Researchers at Meta and the University of Texas at Austin Propose ‘Detic’: A Method to Detect Twenty-Thousand Classes using Image-Level Supervision

The difficulty of object detection is divided into two parts: detecting the object (localization) and labeling it (classification). Traditional techniques rely on box labels for all classes since these two sub-problems are intimately coupled. Despite extensive data-gathering efforts, detection datasets are substantially smaller in overall size and object classes (vocabulary) than picture classification datasets.

The newest LVIS detection dataset, for example, has 1000+ classes and 120K photos; OpenImages offers 1.8M images for 500 classes. Furthermore, not all classes have enough annotations to train a reliable detector. Even the ten-year-old ImageNet dataset has 21K classes and 14M pictures in categorization.

Researchers from Meta AI and the University of Texas suggested the detector with image classes(Detic) in a recent publication, which incorporates image-level supervision in addition to detection supervision. The researchers discovered that the sub-problems of localization and classification might be separated. Modern region proposal networks have already located several ‘new’ items using existing detection supervision. As a result, the researchers concentrated on the classification sub-problem and employed image-level labels to train the classifier and expand the detector’s vocabulary.

A simple classification loss is suggested that applies image-level supervision to the proposal with the most extensive spatial extent while leaving other image-labeled data outputs unsupervised. This is simple to do and dramatically increases the detector’s vocabulary.

The weakly labeled data is used to supervise both the localization and classification subproblems of detection in most existing weakly-supervised detection systems. Due to the lack of box labels in picture classification data, these methods develop various label-to-box assignment algorithms to get boxes. For example, the picture label is assigned to proposals with good prediction scores by YOLO9000 and DLWL. 

Unfortunately, good initial detections are required for this assignment, which creates a chicken-and-egg problem: a suitable detector is necessary for a good label assignment. At the same time, many boxes are essential to training a good detector. When using classification data, the suggested solution totally bypasses the label assignment process by overseeing the classification sub-problem alone. This also allows the approach to learning detectors for new classes that would otherwise be difficult to predict and assign.

Experiments on the open-vocabulary LVIS and open-vocabulary COCO benchmarks show that the technique can significantly improve on both novel and base classes when compared to a strong box-supervised baseline. The model trained without novel class detection annotations improves the baseline by 8.3 points and matches the performance of applying full class annotations in training with image-level supervision from ImageNet-21K.

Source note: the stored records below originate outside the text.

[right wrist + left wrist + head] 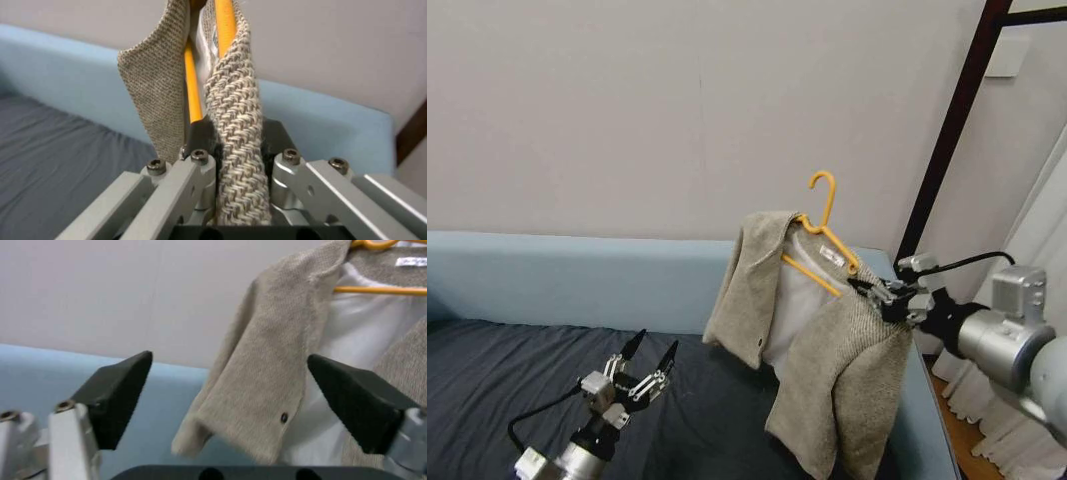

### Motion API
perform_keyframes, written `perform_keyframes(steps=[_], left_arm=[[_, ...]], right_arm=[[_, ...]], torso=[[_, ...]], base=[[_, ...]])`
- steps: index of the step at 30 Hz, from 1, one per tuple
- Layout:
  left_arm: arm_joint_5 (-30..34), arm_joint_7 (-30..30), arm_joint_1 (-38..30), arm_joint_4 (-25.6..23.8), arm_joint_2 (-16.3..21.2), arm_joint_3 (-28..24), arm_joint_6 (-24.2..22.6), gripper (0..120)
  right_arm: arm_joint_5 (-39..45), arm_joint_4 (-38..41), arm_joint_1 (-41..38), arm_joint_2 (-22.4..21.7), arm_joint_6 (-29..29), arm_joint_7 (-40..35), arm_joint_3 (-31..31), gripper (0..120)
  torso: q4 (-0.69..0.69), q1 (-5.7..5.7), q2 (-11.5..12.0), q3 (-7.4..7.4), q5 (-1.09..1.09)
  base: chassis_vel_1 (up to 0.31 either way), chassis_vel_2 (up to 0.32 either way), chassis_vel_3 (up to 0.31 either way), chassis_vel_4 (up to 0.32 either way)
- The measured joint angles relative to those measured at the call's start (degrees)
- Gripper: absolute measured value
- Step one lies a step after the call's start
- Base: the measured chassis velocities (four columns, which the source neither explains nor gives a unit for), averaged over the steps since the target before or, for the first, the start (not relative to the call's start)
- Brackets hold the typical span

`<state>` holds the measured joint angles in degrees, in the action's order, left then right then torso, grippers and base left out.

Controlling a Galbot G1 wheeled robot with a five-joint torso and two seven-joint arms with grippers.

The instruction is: Pick up the clothes from the sofa and hang them on the clothes hanger.

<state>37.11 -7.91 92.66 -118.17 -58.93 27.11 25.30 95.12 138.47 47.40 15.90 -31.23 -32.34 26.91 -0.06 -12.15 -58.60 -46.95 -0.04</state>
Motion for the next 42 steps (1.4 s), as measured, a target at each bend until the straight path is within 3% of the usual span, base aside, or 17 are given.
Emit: perform_keyframes(steps=[2, 9, 13, 15, 23, 29, 38, 42], left_arm=[[-3.65, 0.71, 2.75, -0.24, -3.77, 1.19, 1.91, 99], [-8.17, 2.7, 7.19, -1.41, -9.96, 3.29, 4.19, 100], [-12.3, 4.75, 11.3, -2.28, -13.21, 4.65, 6.05, 100], [-14.91, 7.48, 13.59, -3.77, -14.84, 5.15, 6.76, 100], [-21.36, 13.88, 16.49, -6.79, -16.59, 4.5, 6.43, 100], [-23.13, 14.15, 17.1, -6.94, -17.52, 3.72, 6.49, 100], [-23.74, 14.27, 16.78, -7.12, -18.32, 2.88, 6.56, 100], [-23.7, 13.83, 16.05, -6.84, -17.52, 1.28, 5.91, 100]], right_arm=[[5.04, -1.0, 0.2, -0.43, -3.89, -2.98, 4.74, 10], [10.71, -3.7, 0.39, -0.35, -8.4, -9.72, 10.75, 10], [6.63, -7.17, 1.86, 1.09, -9.23, -10.52, 13.81, 10], [-0.48, -11.37, 2.5, 2.3, -9.28, -7.57, 13.85, 10], [-8.95, -18.81, 3.56, 4.16, -10.37, -5.14, 15.87, 10], [-10.22, -23.41, 3.59, 2.2, -10.85, -5.13, 17.91, 10], [-14.58, -28.41, 2.38, 0.74, -10.87, -3.83, 16.21, 10], [-21.78, -32.48, -0.09, 1.75, -8.65, -1.1, 12.95, 10]], torso=[[-0.03, 0.0, 0.0, 0.0, 0.01], [-0.02, 0.0, 0.0, 0.0, 0.01], [-0.02, 0.0, 0.0, 0.0, 0.01], [0.01, 0.0, 0.0, -0.01, 0.03], [0.0, -0.01, 0.01, -0.01, 0.01], [-0.03, 0.0, 0.01, -0.01, 0.0], [-0.01, -0.01, 0.01, -0.01, 0.01], [-0.01, -0.01, 0.01, -0.01, 0.0]], base=[[0.0, 0.0, 0.0, 0.0], [0.0, 0.0, 0.0, 0.0], [0.0, 0.0, 0.0, 0.0], [0.0, 0.0, 0.0, 0.0], [0.0, 0.0, 0.0, 0.0], [0.0, 0.0, 0.0, 0.0], [0.0, 0.0, 0.0, 0.0], [0.0, 0.0, 0.0, 0.0]])
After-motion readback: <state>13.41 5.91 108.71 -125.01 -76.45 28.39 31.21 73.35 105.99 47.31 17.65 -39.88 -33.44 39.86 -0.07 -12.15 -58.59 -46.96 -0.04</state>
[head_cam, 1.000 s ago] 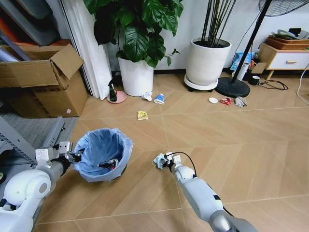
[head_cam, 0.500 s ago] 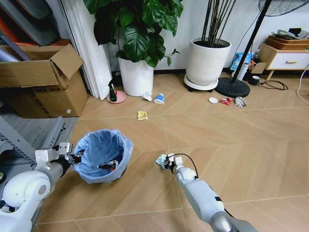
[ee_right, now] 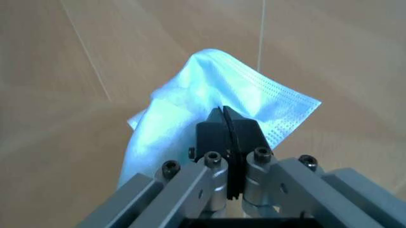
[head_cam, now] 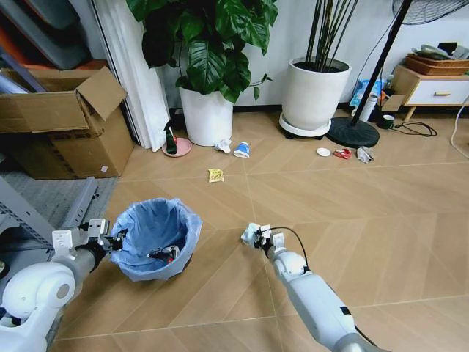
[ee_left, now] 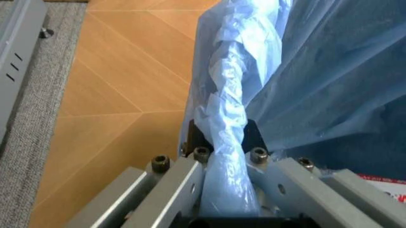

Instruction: Pick up the trash bin and place the garbage on the floor into it.

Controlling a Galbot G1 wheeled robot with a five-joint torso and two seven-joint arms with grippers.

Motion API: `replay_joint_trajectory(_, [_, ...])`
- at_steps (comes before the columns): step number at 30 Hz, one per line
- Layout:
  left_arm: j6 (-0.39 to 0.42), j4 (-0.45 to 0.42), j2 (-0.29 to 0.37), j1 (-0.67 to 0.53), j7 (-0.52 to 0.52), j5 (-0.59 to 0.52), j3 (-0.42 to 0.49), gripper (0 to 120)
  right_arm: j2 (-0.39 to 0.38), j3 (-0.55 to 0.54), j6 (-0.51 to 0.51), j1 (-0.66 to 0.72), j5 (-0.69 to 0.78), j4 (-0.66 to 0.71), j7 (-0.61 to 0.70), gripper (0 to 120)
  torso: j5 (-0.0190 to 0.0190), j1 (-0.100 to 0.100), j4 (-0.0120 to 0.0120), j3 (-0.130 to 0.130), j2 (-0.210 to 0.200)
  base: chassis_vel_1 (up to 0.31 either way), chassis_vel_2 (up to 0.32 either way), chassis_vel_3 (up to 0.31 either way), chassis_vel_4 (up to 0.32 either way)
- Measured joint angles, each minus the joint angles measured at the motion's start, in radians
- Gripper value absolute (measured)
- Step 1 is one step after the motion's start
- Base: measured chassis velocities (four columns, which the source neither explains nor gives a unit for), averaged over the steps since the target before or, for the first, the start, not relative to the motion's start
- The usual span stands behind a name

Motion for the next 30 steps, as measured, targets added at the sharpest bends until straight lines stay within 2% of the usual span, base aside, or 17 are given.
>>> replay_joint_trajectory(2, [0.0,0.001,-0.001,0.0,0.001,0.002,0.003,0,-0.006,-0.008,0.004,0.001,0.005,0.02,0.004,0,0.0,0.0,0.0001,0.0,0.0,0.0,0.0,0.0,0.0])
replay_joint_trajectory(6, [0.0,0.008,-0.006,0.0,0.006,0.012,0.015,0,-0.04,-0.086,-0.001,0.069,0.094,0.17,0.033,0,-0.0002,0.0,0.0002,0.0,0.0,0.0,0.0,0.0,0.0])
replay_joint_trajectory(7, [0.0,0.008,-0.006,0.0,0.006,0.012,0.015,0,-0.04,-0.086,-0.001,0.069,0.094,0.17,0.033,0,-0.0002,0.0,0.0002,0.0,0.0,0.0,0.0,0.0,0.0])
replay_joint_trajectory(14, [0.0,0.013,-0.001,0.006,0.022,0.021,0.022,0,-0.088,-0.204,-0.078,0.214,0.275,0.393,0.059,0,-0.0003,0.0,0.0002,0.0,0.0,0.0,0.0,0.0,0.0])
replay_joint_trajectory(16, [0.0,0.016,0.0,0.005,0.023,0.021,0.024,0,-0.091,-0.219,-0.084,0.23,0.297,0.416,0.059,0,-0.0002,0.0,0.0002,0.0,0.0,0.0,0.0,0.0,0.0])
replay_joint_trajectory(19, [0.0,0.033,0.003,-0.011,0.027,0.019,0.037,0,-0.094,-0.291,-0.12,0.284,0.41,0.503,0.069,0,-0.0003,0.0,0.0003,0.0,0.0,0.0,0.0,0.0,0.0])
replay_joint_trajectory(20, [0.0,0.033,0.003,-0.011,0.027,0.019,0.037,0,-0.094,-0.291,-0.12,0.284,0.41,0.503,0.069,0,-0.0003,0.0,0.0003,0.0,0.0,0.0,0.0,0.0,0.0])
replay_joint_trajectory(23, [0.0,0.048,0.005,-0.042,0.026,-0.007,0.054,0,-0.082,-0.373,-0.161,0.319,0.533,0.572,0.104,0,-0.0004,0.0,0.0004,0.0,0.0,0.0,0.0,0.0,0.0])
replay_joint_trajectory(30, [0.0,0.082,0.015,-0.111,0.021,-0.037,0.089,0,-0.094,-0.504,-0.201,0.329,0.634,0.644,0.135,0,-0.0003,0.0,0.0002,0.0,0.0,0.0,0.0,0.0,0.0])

Detic uses image-level labels from classification datasets and box labels from detection datasets. The team creates a mini-batch utilizing photos from both types of datasets during training. The conventional two-stage detector training is used for images containing box labels. The features from a fixed region proposal are only trained for classification in image-level labeled pictures. On pictures with ground truth box labels, just the localization losses (RPN loss and bounding box regression loss) are computed.


Detic was tested on the LVIS large-vocabulary object detection dataset. The team primarily employs the open-vocabulary setting, although they also use the regular LVIS setting to present findings. Prior work is also compared using the COCO benchmark, which is a famous open-vocabulary benchmark. Object detection and instance segmentation labels for 1203 classes and 100K images are included in the LVIS dataset. Based on the number of training photos, the classes are classified into three categories: frequent, common, and rare. 

In all three circumstances, Detic significantly improves the baseline and other options. On the innovative classes, Detic outperforms ImageNet by 8.3 points and CC by 3.2 points. As a result, Detic with image-level labels has good open-vocabulary detection performance and can improve existing open-vocabulary detectors. Despite the lack of box labels for the novel classes, Detic with ImageNet outperforms Box-Supervised (all class). This result also shows that for new classes, bounding box annotations may not be required. Using our Detic approach in conjunction with big picture classification datasets is a simple and effective way to expand detector vocabulary.


Detic is a straightforward technique to apply image supervision in object detection with a vast vocabulary. The large-scale pretraining of CLIP benefits Detic’s generalization capabilities, and it’s unclear whether there are other approaches to train the classifier. Detic increases large-vocabulary detection with a variety of weak data sources, classifiers, detector architectures, and training recipes, according to the studies. 

Detic is easier to use than previous assignment-based weakly-supervised detection methods, but it supervises all picture labels to the same region and ignores overall dataset statistics. Detic, according to the team, will make object detection easier to implement, encourage future open-vocabulary detection research, and incorporate overall dataset statistics for future work.